:: PROBLEM DESCRIPTION ::
Exact copy, no pictures: take the lines of the listing below from the first through the one containing "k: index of".

====

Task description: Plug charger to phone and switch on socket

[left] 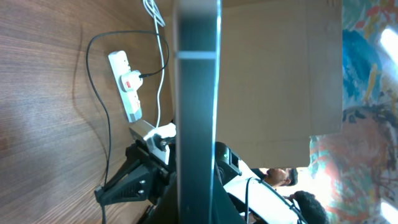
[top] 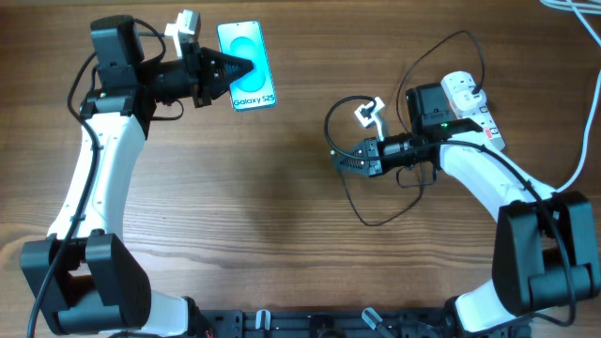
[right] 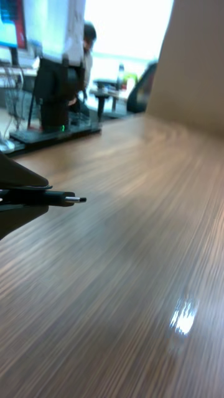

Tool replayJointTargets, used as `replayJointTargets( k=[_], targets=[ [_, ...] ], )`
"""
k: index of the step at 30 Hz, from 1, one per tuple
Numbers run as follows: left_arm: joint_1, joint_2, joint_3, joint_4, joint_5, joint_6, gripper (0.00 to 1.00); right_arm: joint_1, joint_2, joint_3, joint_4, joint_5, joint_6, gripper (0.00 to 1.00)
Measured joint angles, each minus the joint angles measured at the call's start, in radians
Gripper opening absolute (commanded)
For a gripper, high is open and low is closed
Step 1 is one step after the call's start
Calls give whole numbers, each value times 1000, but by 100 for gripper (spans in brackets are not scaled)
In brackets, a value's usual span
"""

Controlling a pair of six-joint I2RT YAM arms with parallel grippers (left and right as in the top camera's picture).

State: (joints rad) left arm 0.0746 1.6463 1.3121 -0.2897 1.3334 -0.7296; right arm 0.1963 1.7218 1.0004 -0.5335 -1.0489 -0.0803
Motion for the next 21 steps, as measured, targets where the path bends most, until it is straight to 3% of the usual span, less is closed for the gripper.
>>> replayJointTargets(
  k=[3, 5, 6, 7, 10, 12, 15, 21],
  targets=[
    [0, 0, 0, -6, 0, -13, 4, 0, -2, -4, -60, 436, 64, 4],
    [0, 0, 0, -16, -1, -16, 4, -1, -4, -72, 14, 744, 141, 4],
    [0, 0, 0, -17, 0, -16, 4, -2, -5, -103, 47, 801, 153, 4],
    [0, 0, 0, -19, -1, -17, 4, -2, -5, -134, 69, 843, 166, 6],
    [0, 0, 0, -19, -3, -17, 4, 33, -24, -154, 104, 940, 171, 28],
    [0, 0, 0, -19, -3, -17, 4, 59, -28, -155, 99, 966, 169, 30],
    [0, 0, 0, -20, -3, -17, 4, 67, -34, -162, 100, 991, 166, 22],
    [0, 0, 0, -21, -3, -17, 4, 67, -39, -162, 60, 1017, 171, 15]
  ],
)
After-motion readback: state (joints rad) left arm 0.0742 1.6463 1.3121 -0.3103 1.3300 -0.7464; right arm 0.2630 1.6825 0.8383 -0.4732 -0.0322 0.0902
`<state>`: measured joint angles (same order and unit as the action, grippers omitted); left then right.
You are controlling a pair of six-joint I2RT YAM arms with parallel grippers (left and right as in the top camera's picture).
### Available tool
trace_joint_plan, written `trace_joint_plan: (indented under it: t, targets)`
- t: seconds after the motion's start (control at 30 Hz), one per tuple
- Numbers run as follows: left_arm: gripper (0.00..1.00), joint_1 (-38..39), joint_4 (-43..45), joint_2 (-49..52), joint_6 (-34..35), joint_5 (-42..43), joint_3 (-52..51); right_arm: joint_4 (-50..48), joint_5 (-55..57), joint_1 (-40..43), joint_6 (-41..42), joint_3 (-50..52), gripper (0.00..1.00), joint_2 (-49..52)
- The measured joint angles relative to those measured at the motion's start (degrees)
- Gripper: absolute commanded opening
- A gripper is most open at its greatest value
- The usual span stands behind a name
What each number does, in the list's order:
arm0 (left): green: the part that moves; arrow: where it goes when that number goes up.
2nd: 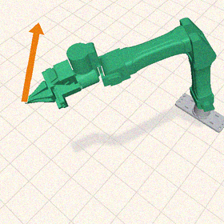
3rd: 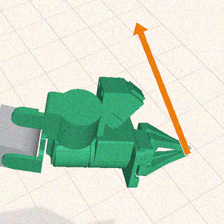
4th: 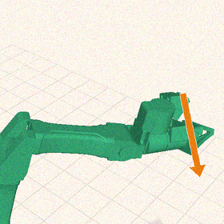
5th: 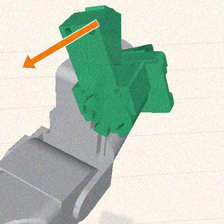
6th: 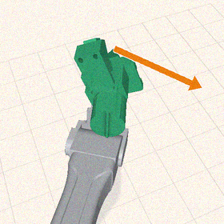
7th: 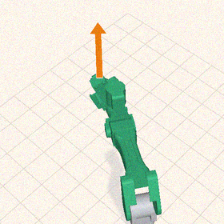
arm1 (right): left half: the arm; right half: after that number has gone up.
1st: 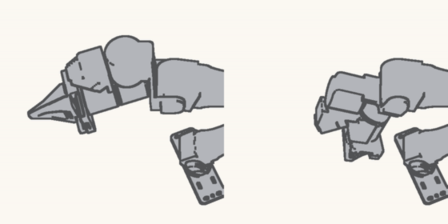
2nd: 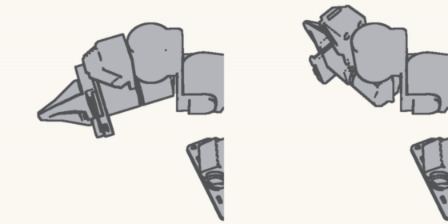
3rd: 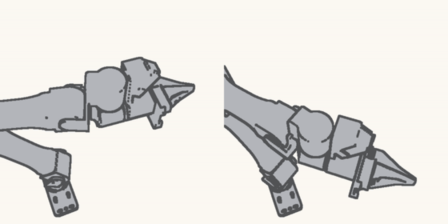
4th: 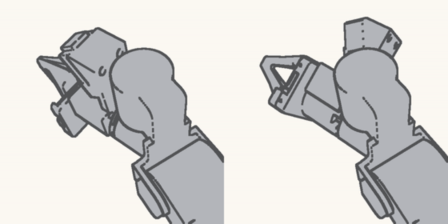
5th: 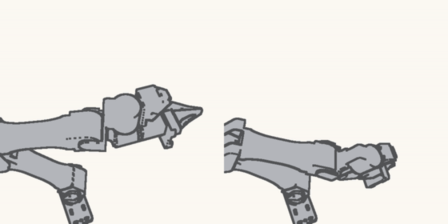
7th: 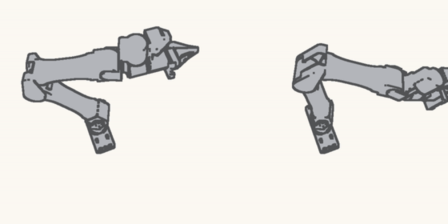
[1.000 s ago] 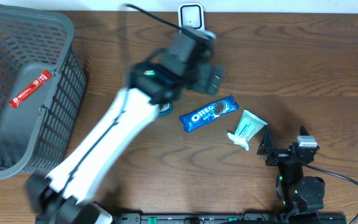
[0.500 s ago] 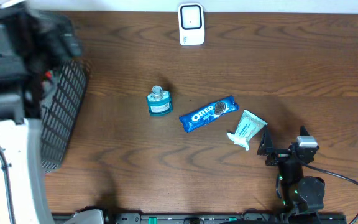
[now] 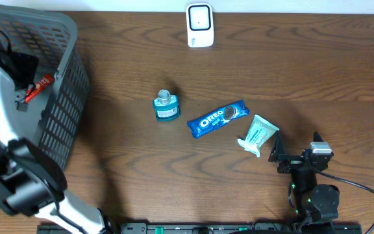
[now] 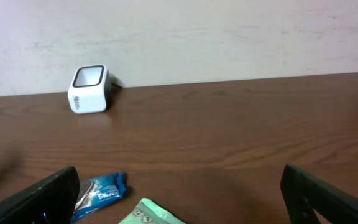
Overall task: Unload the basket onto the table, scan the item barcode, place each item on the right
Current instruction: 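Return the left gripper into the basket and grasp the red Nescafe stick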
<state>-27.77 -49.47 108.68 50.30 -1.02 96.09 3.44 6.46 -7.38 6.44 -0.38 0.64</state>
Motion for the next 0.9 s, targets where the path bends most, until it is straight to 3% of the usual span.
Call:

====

:: WRITTEN ANSWER ::
Task description: Plug charger to phone and switch on socket

[left] 
[top] 
[right] 

Tool replayJointTargets, used as `replayJointTargets( k=[_], targets=[ [_, ...] ], )`
"""
k: index of the step at 30 Hz, from 1, one per tuple

What has been written here completes the answer.